Liputan6.com, Banyumas - Tahun 2022 berlalu dan sebentar lagi mayoritas warga dunia merayakan tahun baru 2023. Biasanya, momen ini dirayakan besar-besaran, terkecuali dua tahun terakhir, lantaran pandemi Covid-19.
Kali ini tahun baru diperkirakan akan dirayakan lebih meriah mengingat pelonggaran PPKM Covid-19. Melandainya jumlah pasien dan penularan Covid-19 disusul kemudian dengan makin terbukanya beragam kegiatan masyarakat yang melibatkan massa dalam jumlah masif.
Meski tampak lazim bagi masyarakat Indonesia, bagaimana sebenarnya hukum merayakan tahun baru Masehi dalam perspektif Islam. Bolehkah kita merayakannya dengan seremonial-seremonial meriah nan mewah, seperti lazimnya yang terjadi saat ini?
Advertisement
Baca Juga
Menjawab pertanyaan itu, ada tulisan menarik dari Parmiyatun, di website bogor-kota.muhammadiyah.or.id, dengan judul "Detik-detik Pergantian Tahun Baru Masehi dalam Pandangan Islam', dimuat pada 27 Desember 2015.

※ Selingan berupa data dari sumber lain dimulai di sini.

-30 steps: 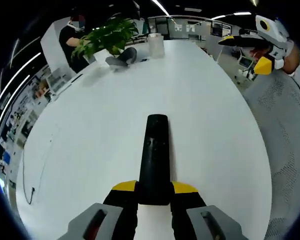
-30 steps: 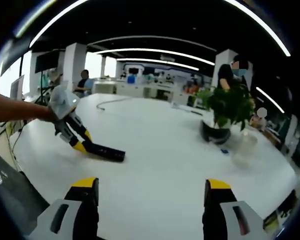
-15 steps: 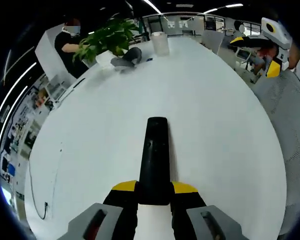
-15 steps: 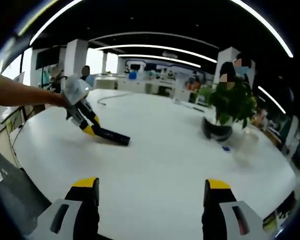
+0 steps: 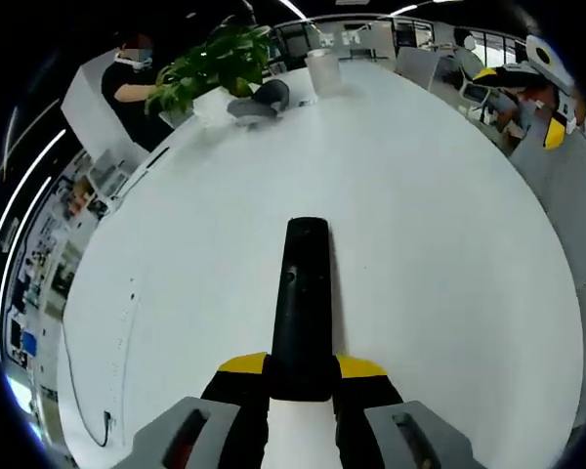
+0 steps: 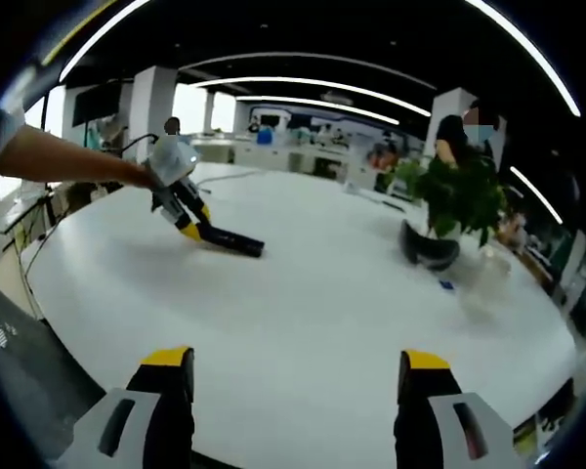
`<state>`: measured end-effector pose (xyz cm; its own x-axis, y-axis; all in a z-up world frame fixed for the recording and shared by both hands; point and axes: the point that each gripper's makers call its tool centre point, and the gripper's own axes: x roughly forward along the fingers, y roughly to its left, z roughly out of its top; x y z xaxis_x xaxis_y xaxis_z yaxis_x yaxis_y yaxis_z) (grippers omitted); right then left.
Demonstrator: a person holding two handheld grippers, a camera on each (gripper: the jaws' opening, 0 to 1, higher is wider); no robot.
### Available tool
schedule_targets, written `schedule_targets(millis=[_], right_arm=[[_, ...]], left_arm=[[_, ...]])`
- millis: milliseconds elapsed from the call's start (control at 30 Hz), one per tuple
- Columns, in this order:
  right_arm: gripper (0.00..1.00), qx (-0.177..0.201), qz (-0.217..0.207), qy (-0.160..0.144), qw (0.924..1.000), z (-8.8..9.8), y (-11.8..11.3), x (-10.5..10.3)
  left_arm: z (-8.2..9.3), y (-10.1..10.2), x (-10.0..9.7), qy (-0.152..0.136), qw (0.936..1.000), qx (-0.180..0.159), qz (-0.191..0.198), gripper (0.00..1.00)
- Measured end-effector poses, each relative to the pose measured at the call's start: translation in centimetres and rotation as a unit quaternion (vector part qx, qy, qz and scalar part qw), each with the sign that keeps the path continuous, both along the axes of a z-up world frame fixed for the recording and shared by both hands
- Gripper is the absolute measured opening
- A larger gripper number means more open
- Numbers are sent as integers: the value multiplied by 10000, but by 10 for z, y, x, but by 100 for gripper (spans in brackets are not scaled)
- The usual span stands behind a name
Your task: Press the specified remote control buttons in sequence, fully releasing each button before pressing the next.
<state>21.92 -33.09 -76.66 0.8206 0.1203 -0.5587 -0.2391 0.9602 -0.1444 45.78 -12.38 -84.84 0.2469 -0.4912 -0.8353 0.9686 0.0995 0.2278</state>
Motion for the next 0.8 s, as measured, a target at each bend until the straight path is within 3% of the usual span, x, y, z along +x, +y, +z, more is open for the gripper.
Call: schedule_targets(millis=[433,500,733,767,800], right_arm=[[84,-44,-8,15,10000,-1,-1,0],[85,-3,-27,-42,10000,1,-1,1],[86,-35,-37,-66,10000,2,-2,1],[86,-28,-41,-76,10000,2,-2,1],[87,-23,-49,-97,9999,3,-2,2]], left_arm=[[-13,3,18,-43,9993,335,-143,23],[-12,0,23,-106,9996,207,-127,24],[-11,-3,28,-107,9999,70,61,26],[-10,-2,32,-133,9991,-1,411,29],[-10,-1,34,-142,9991,25,392,32]])
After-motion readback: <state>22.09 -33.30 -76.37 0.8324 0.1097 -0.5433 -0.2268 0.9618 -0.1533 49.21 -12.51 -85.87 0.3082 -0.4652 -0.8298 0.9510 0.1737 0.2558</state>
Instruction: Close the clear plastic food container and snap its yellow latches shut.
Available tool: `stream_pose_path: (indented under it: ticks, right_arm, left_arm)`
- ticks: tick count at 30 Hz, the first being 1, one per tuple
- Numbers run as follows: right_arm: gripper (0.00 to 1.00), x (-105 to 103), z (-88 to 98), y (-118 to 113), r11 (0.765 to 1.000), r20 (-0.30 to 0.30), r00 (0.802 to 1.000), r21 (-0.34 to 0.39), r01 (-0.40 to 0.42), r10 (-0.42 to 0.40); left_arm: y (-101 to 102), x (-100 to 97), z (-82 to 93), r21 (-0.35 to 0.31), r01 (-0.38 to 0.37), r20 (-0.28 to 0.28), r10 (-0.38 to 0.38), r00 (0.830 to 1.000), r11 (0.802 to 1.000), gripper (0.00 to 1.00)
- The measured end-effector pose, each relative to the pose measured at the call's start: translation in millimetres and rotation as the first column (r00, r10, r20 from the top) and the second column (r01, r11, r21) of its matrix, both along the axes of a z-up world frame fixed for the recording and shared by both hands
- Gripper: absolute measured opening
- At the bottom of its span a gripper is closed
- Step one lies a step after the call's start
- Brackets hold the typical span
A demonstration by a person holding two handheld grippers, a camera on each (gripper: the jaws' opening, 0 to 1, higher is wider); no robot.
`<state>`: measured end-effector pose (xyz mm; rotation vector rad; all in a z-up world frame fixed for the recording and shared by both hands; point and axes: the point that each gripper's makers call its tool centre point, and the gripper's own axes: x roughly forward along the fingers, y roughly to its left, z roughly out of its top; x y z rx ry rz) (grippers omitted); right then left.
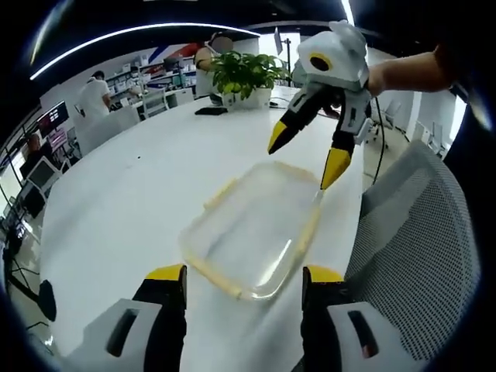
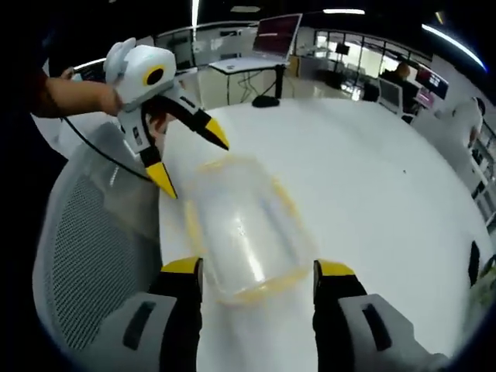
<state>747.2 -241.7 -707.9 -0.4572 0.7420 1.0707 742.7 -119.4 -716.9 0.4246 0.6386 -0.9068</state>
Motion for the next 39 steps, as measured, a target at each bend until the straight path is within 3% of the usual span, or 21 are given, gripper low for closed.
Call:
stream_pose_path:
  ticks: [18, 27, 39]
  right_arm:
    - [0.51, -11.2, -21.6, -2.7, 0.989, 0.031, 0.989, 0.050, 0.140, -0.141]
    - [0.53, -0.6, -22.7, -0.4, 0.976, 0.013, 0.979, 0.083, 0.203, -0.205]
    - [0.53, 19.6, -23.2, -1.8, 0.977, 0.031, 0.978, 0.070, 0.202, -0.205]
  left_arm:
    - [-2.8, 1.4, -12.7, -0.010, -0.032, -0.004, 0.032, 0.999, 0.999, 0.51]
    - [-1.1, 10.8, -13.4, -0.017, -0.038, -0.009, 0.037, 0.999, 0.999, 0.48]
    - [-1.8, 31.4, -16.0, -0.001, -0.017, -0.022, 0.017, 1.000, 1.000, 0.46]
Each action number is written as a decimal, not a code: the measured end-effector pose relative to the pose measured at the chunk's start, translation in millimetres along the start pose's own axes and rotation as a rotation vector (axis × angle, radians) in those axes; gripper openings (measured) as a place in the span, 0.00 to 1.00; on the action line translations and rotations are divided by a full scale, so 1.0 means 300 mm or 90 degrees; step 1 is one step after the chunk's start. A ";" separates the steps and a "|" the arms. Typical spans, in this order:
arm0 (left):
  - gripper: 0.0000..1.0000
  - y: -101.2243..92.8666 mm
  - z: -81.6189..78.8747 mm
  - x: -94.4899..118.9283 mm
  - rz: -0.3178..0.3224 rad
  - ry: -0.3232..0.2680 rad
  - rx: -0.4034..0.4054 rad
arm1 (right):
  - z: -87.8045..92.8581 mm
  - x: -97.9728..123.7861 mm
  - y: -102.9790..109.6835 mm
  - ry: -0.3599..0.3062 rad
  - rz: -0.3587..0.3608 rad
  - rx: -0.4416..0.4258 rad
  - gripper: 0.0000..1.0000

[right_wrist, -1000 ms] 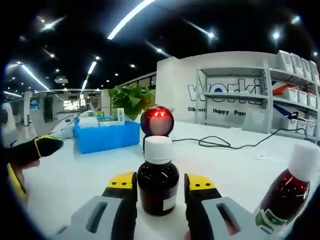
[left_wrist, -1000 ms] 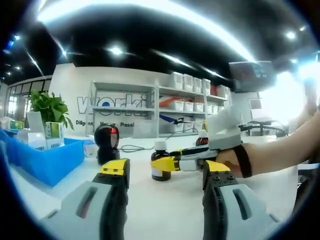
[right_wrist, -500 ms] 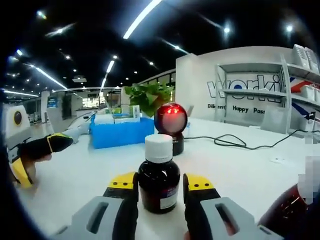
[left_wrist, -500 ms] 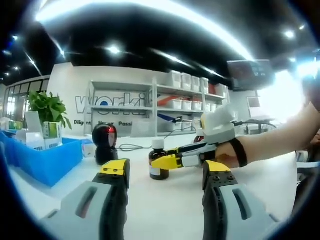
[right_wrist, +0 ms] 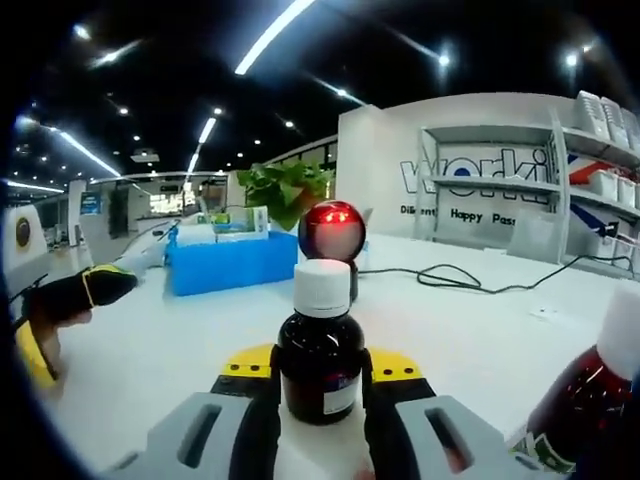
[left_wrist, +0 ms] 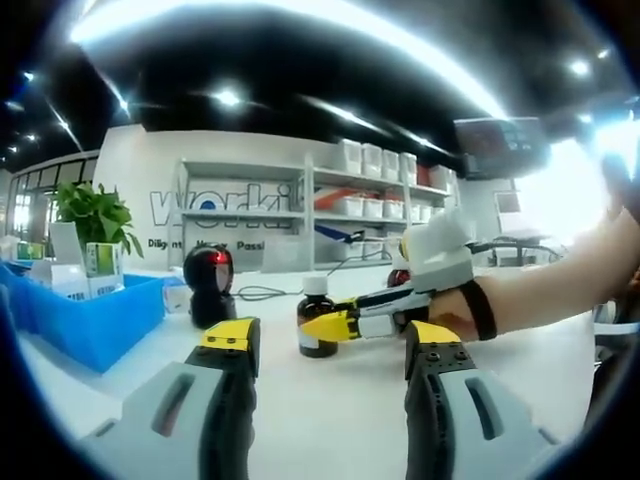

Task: Rotate the medicine bottle to make it face forward pick up the medicine bottle inspect the drug traceability code place the medicine on the table

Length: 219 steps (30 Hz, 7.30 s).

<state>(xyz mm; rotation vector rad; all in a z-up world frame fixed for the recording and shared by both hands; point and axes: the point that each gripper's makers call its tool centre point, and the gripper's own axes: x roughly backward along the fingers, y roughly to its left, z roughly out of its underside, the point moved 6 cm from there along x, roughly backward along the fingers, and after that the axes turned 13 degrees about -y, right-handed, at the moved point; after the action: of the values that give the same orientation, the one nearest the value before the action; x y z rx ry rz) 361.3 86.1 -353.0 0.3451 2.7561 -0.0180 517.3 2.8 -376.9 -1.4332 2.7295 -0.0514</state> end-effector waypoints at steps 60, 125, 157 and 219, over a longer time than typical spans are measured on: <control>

Parmiyatun menukil hadis dan ayat Al-Qur'an sebagai pijakan untuk memandang perayaan tahun baru Masehi ini.
Menurut Parmiyatun, momen pergantian tahun baru masehi atau miladiyah begitu sangat dinantikan oleh sebagian besar umat manusia. Mereka menyambutnya dengan berpesta pora, pawai atau jalan-jalan keliling kota, meniup terompet, membunyikan klakson, dan lain-lain saat detik-detik terakhir pergantian tahun baru masehi atau miladiyah. Seakan momen tahun baru merupakan momen istimewa yang tak boleh terlewatkan. Lalu, bagaimana pandangan menurut kaca mata syar’i dalam hal ini ? Benarkah tahun baru harus kita sambut dengan spesial?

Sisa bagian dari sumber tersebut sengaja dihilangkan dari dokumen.